In the listing below, locate the lines bearing the word "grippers". Copy every one of them.
▬▬▬▬▬▬▬▬▬▬
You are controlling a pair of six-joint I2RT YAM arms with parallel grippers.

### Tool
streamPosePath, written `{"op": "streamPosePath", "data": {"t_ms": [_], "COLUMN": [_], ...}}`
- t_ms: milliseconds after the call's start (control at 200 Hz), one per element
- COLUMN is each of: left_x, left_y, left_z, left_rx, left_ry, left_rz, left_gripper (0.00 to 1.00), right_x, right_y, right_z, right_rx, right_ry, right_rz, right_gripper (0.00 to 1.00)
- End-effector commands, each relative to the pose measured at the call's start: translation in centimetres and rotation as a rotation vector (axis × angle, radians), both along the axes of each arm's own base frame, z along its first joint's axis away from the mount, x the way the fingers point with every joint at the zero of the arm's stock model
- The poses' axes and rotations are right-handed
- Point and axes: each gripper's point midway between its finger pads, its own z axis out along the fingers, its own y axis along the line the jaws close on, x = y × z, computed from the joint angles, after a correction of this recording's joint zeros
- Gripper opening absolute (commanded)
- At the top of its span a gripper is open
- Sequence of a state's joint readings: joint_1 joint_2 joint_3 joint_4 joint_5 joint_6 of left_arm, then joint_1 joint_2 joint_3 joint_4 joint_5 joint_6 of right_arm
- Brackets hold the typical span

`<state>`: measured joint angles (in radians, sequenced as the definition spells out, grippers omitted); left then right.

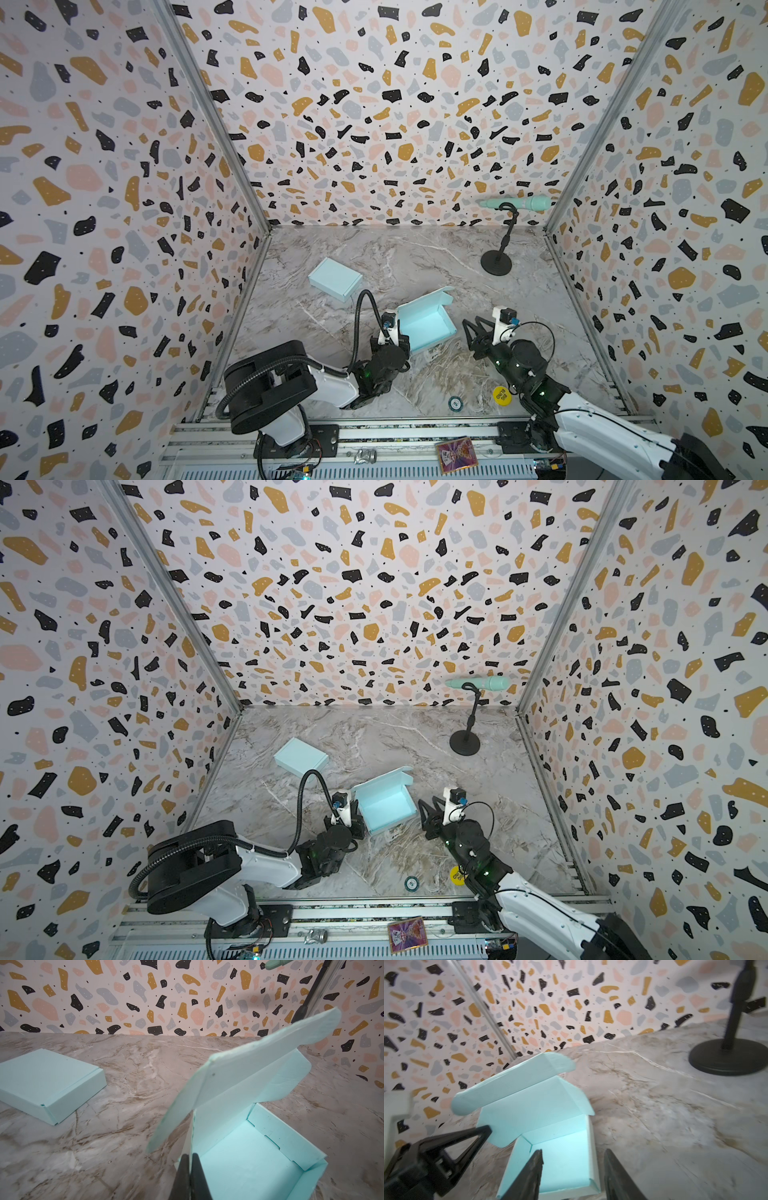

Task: Fold the paper box

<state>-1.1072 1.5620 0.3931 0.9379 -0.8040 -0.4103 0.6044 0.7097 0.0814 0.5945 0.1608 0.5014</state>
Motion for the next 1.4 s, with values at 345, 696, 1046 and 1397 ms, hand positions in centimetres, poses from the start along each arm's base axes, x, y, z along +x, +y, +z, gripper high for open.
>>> {"op": "streamPosePath", "data": {"t_ms": [345,696,1046,1397], "left_x": [0.0,0.3,1.1,0.9], "left_y": [-2.2,-2.5,-3.1,-3.5], "left_z": [0.9,1.3,1.5,0.7], "left_rx": [0.044,0.057,-0.004,-0.089], "left_ry": [-0.018,-0.01,0.03,0.046], "left_rz": [-0.084,-0.08,-0.062,-0.075], "left_gripper": [0.0,0.0,0.0,0.0], "right_x": [10.6,8.0,4.6,3.6], "right_y": [-1.4,3.2,5.3,7.4], "right_z": [-2.4,-4.3,-5.4,-5.4], "right_rx": [-0.091,-0.105,-0.105,-0.148], "right_ry": [0.23,0.273,0.297,0.266], "right_rz": [0.07,0.171,0.194,0.228], "right_gripper": [0.41,0.34,0.3,0.29]}}
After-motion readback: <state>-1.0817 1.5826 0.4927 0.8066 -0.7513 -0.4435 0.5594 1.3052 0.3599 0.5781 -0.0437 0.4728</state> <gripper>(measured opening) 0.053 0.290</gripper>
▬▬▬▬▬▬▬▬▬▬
Result of this exercise -
You are controlling a pair of six-joint I2RT YAM arms with parallel grippers.
`<state>`: measured joint angles (in radians, sequenced as the definition spells out, grippers omitted); left then right.

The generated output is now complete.